» What you should do: Copy word for word the lines from the start of the records through the line that contains "If you could give the mask of the <item>mint", both included.

[Stored dataset items]
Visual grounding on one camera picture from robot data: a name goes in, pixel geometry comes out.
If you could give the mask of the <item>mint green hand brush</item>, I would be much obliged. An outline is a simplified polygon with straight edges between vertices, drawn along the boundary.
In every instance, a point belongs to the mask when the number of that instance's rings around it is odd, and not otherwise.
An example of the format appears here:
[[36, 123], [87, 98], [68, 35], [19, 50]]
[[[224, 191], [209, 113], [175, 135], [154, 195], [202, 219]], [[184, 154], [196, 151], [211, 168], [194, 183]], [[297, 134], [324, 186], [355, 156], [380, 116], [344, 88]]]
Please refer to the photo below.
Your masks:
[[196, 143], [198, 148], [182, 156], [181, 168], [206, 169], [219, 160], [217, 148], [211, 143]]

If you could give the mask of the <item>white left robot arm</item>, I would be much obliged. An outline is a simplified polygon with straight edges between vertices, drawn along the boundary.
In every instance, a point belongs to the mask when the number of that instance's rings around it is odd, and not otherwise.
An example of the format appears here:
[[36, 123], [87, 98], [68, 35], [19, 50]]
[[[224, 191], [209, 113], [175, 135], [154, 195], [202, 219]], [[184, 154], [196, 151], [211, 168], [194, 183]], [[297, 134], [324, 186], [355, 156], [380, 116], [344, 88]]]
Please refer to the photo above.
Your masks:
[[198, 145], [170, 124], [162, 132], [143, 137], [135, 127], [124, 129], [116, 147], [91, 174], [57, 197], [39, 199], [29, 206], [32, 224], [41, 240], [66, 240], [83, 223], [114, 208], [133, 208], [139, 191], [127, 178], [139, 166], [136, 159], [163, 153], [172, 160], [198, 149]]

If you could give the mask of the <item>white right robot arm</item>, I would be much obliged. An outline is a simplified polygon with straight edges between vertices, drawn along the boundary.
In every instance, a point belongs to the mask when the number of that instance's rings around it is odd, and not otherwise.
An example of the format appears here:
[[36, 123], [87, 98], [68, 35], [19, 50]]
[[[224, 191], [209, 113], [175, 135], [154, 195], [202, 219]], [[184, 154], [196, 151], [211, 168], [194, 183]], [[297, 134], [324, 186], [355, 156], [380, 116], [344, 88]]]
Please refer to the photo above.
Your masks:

» Response to this exercise:
Visual grounding on one camera picture from robot data: a name goes in, pixel geometry comes out.
If you could give the mask of the <item>mint green hand brush</item>, I would be much obliged. An outline is a simplified polygon with straight edges between vertices, drawn along the boundary.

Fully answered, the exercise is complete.